I have a basic HA setup for Logstash - two identical nodes in two separate AWS availability zones. Each node runs a pipeline that extracts a dataset from DB cluster and then outputs it downstream it to ELasticSearch cluster for indexing. This works fine with one Logstash node, but two nodes running in parallel send the same data twice down to ES for indexing due to the fact that each node tracks :sql_last_value
separately. Since I use the same ID as the document ID across both nodes, all repeated data is simply updated instead of being inserted twice. In other words, there is 1 insert and 1 update per each dataset. This is, obviously, not very efficient and puts unnecessary load on ELK resources. It gets worse as additional Logstash nodes are added.
Does anyone know a better way of how parallel Logstash nodes should be set up, so each node doesn’t extract the same dataset if it’s been already extracted by another previous node? One poor man’s solution could be creating a shared NFS folder between Logstash nodes and having each node write :sql_last_value
there, but I am not sure what kind of side effect I may run into with this setup, especially under higher loads. Thank you!
We have the very same scenario: 3 logstash instances to ensure high availablility with serveral databases as data sources.
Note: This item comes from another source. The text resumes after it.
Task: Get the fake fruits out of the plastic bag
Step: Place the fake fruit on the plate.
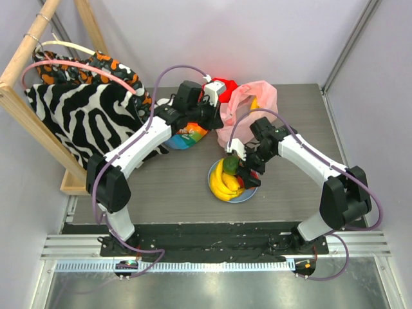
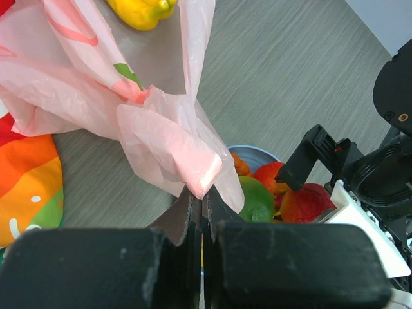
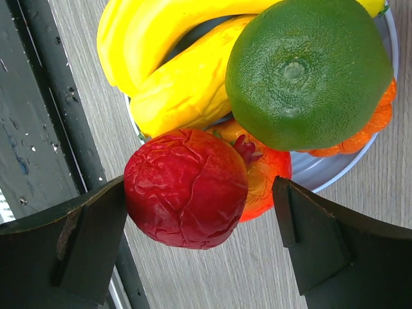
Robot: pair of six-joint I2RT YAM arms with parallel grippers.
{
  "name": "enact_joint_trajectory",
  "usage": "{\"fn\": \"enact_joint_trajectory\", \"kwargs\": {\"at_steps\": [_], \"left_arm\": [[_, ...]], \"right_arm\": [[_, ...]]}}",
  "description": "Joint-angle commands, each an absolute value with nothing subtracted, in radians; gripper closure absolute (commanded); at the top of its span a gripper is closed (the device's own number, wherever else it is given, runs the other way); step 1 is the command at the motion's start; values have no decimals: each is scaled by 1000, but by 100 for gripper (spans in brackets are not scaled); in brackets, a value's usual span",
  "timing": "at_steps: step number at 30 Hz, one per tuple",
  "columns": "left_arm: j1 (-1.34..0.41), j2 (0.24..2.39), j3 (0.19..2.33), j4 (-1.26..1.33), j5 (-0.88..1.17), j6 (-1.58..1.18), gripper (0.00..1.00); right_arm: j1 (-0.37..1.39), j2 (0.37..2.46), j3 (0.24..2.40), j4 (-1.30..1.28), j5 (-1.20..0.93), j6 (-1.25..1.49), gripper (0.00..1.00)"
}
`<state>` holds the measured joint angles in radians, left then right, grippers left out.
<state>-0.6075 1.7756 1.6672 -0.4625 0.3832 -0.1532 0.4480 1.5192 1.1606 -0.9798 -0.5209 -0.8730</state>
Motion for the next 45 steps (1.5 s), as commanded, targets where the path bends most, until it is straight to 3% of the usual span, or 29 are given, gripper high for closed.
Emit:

On each logstash instance install and enable the same jdbc-pipelines following this logic:
Here comes a simplified example for the easy case (id is part of the result set):
input{
jdbc{
...
statement => "select log_id, * from ..."
...
}
}
filter{...}
output{
elasticsearch{
...
index => "logs-%{+YYYY.MM.dd}"
document_id => "%{[log_id]}"
...
}
}
And here comes the variant when your data lacks uniqe identifiers and you need to generate a fingerprint
input{
jdbc{
...
statement => "select * from ..."
...
}
}
filter{
fingerprint {
method => "MD5"
concatenate_all_fields => true
}
}
output{
elasticsearch{
...
index => "logs-%{+YYYY.MM.dd}"
document_id => "%{[fingerprint]}"
...
}
}
In both ways, the documents will be created when they´re part of the resultset for one logstash instance. All other logstash instances will get the same documents at a later time. Using the id/fingerprint as _id will update the previously created documents instead of duplicationg your data.
Works well for us, give it a try!